**What you are asked to do:** Which of the lines below holds the string "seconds"? Copy every line that does.

**Input for this task:**
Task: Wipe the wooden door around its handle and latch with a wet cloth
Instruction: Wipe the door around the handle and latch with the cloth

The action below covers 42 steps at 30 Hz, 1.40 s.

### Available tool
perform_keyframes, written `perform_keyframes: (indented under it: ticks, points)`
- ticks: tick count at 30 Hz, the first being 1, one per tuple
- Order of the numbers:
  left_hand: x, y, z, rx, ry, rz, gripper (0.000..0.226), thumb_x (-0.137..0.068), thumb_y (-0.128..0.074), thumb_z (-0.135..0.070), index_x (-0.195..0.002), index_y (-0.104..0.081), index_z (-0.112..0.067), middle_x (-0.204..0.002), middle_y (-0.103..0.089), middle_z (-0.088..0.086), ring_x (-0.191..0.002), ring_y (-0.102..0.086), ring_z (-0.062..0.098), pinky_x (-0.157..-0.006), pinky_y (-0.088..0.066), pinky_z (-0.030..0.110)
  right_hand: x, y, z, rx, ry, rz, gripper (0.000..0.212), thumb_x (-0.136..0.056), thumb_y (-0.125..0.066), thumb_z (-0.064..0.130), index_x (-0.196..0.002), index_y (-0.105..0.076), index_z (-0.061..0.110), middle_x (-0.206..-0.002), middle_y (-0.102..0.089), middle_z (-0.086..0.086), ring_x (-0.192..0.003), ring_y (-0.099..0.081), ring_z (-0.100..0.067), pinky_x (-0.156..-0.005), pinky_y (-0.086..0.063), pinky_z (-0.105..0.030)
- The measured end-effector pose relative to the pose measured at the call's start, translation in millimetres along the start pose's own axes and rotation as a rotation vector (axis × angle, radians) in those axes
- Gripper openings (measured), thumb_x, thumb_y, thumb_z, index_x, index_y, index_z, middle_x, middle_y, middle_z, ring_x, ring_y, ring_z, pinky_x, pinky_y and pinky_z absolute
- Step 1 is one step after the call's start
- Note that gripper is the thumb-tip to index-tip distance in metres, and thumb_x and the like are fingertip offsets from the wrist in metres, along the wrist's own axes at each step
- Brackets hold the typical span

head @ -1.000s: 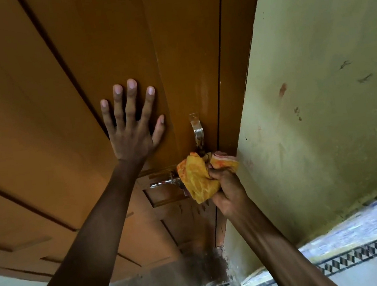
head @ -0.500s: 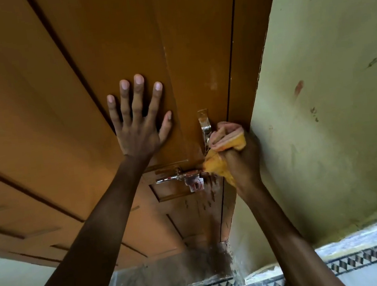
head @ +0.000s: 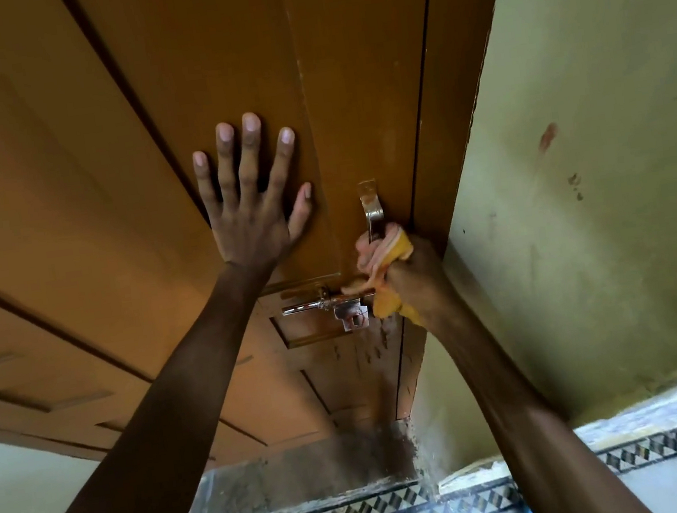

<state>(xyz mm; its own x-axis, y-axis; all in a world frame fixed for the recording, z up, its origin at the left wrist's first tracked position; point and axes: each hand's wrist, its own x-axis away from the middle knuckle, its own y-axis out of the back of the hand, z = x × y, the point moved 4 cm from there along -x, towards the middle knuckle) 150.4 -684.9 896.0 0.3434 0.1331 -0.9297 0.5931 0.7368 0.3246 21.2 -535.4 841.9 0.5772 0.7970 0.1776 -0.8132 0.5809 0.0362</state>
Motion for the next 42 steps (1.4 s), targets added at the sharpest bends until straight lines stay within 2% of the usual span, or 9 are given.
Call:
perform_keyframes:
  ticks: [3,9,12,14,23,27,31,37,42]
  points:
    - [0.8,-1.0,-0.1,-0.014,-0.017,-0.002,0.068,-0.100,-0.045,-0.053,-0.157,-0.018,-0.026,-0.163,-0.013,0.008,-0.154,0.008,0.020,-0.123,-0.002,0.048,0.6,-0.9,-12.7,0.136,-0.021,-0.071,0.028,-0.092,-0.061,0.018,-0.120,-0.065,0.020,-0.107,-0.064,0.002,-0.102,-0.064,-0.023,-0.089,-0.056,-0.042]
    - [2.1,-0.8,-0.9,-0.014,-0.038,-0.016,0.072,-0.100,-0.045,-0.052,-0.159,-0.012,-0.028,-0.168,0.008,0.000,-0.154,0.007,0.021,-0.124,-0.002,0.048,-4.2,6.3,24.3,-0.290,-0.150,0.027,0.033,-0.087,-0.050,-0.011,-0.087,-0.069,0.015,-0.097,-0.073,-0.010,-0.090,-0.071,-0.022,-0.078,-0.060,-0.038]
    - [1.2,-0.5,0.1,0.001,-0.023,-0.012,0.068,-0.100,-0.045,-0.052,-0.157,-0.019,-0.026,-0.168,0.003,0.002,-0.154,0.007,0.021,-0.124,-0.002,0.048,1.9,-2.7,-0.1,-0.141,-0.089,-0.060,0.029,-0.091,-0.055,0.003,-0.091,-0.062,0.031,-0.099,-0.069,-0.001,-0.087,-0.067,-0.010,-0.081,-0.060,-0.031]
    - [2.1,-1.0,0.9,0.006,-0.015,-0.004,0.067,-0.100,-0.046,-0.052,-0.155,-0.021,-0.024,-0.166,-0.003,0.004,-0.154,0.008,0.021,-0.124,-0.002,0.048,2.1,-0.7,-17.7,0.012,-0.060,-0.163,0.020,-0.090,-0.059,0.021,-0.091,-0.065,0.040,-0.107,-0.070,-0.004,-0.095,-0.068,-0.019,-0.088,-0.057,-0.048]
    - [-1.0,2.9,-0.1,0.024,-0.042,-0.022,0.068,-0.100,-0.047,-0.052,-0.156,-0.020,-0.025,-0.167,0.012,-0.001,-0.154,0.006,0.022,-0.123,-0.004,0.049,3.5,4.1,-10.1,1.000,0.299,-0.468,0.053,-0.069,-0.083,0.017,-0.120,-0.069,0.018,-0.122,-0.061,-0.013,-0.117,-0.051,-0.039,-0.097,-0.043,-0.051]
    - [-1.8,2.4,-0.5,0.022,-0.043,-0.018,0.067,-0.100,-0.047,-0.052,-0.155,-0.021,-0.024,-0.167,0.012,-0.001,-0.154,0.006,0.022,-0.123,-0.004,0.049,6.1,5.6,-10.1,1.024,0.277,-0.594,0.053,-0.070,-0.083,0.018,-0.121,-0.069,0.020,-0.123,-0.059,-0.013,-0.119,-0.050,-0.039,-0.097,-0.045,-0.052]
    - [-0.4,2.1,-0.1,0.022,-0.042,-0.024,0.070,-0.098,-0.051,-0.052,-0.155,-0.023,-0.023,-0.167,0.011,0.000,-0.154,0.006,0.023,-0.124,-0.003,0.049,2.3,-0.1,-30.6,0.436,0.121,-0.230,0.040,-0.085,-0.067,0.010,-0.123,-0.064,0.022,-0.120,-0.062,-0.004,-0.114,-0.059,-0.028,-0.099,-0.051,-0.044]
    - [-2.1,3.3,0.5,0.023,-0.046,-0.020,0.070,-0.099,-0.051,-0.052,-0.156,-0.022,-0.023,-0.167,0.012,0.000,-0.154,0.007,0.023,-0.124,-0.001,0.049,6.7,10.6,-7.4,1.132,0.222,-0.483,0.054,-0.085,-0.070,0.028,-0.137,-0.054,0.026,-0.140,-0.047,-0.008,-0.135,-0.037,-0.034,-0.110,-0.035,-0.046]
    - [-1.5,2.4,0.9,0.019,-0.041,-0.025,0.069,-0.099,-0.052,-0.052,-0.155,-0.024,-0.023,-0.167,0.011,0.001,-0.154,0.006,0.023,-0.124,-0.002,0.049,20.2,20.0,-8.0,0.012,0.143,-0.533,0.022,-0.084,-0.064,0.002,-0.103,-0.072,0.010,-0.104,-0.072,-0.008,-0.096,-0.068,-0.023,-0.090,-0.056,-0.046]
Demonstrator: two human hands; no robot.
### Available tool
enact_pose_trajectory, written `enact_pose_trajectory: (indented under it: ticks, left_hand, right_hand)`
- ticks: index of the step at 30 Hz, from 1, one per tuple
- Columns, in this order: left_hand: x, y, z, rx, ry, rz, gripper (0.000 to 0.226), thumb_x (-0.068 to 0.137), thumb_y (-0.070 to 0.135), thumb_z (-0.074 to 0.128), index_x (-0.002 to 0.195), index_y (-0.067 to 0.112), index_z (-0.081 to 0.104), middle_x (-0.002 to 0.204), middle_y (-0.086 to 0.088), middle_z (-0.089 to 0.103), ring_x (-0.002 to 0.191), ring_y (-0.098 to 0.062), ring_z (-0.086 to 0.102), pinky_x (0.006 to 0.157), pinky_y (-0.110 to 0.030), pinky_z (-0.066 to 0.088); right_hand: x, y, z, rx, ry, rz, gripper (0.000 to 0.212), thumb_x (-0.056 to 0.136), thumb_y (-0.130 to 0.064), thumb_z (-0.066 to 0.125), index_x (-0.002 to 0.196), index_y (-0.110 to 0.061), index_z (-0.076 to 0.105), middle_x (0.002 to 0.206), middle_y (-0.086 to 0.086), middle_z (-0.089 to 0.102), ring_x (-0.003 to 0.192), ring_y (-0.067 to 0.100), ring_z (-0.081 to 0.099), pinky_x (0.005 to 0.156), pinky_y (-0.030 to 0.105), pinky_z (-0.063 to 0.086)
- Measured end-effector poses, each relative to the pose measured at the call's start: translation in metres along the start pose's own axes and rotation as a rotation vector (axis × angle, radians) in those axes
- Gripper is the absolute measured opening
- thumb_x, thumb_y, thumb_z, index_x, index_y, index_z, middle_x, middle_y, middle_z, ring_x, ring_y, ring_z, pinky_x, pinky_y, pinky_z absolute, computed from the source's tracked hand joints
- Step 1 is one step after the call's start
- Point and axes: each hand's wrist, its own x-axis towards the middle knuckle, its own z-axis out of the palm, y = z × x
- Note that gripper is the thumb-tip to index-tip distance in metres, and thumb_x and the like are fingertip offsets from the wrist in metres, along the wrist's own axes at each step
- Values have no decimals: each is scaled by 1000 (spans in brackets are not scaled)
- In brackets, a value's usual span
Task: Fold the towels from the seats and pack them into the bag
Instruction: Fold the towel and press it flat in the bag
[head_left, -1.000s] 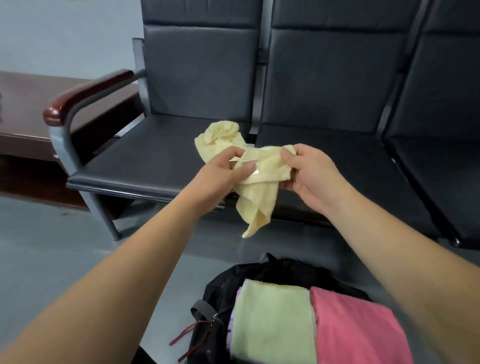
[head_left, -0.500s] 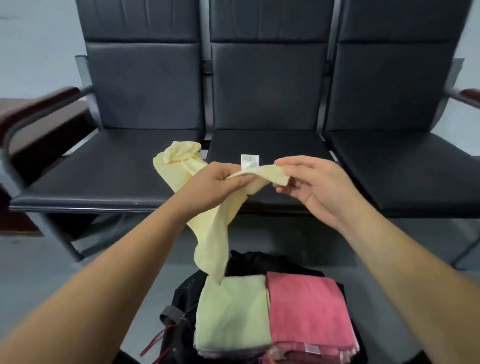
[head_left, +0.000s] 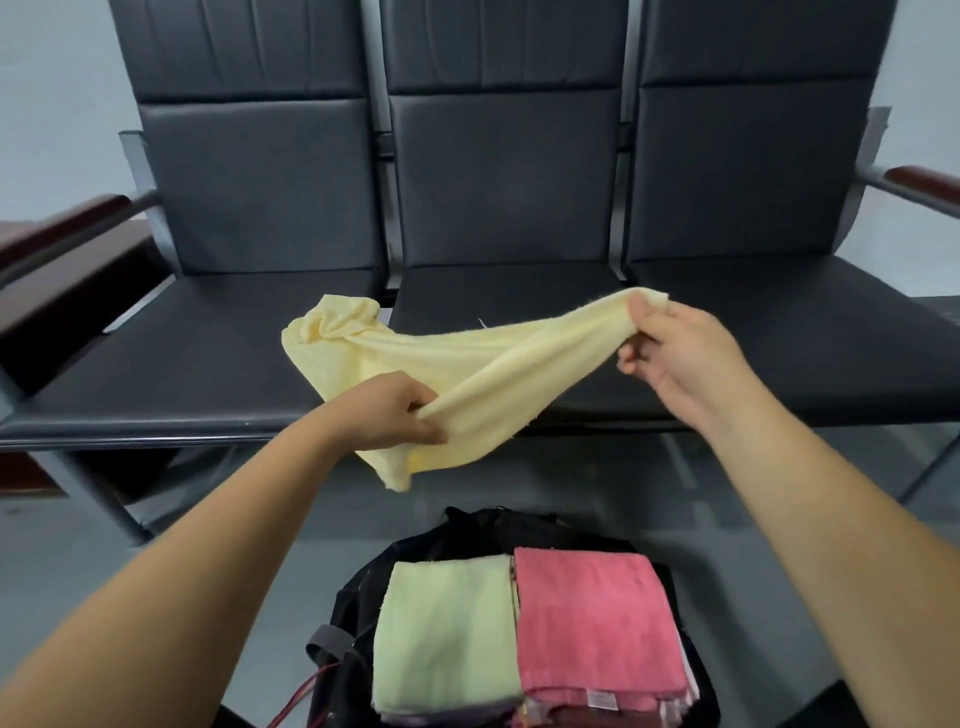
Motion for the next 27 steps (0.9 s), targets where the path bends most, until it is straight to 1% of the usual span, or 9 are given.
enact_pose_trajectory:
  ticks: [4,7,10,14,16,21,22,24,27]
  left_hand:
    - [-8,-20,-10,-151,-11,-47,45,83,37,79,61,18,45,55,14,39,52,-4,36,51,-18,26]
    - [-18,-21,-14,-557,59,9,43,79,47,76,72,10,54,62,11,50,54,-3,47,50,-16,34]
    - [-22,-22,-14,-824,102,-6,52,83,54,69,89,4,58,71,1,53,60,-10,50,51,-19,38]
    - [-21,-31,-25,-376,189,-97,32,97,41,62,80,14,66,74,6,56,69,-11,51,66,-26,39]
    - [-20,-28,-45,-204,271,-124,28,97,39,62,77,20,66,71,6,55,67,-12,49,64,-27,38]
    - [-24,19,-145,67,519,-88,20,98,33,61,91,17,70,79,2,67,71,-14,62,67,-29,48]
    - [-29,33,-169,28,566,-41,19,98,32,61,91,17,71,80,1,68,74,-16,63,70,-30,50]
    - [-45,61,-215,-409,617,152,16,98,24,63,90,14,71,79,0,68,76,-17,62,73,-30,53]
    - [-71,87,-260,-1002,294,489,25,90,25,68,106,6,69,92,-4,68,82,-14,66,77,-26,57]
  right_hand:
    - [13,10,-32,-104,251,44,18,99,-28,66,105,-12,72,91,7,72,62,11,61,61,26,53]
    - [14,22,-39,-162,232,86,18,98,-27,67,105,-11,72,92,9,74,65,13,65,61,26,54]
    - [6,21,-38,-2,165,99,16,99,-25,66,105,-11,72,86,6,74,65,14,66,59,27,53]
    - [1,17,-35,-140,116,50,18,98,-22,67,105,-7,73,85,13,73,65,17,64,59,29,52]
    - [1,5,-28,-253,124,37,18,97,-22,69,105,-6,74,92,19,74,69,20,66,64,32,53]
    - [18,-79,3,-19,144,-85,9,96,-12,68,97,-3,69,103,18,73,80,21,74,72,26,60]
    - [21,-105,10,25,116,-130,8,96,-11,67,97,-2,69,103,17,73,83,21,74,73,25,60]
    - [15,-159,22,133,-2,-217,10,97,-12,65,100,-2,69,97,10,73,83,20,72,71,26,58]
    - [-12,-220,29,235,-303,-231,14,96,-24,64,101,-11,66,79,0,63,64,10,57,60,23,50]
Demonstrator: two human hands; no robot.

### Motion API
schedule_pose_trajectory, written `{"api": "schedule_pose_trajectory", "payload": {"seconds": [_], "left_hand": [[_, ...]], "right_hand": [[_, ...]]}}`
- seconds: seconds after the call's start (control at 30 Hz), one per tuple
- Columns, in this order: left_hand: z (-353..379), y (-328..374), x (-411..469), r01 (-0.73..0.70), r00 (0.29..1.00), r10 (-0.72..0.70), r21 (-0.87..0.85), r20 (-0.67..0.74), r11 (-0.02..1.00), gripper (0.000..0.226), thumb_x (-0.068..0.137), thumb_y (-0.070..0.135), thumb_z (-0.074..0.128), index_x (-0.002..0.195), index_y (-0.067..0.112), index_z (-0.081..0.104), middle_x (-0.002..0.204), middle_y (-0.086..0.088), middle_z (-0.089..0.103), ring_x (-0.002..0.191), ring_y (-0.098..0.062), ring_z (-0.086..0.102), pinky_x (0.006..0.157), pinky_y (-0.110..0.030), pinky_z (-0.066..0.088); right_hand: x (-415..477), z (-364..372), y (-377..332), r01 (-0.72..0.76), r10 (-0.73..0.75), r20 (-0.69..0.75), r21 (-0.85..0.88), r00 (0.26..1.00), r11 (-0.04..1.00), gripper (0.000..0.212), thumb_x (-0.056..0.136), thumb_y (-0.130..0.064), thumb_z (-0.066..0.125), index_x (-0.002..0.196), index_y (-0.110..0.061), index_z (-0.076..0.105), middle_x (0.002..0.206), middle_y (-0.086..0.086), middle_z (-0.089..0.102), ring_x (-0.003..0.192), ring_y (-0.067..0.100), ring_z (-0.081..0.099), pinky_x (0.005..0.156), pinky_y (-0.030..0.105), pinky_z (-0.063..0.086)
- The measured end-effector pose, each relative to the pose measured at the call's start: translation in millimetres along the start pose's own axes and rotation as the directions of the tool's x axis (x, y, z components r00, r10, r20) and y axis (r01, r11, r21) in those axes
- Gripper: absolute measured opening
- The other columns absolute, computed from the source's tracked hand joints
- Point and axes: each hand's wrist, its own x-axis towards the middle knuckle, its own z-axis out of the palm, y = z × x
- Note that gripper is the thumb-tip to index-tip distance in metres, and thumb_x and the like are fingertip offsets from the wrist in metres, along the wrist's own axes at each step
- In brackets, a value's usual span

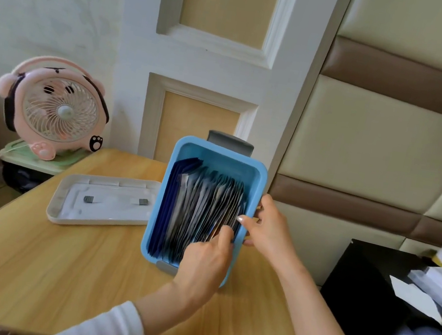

**Answer to the exercise:**
schedule_pose_trajectory, written `{"api": "schedule_pose_trajectory", "payload": {"seconds": [_], "left_hand": [[_, ...]], "right_hand": [[_, ...]]}}`
- seconds: seconds after the call's start (control at 30 Hz), one per tuple

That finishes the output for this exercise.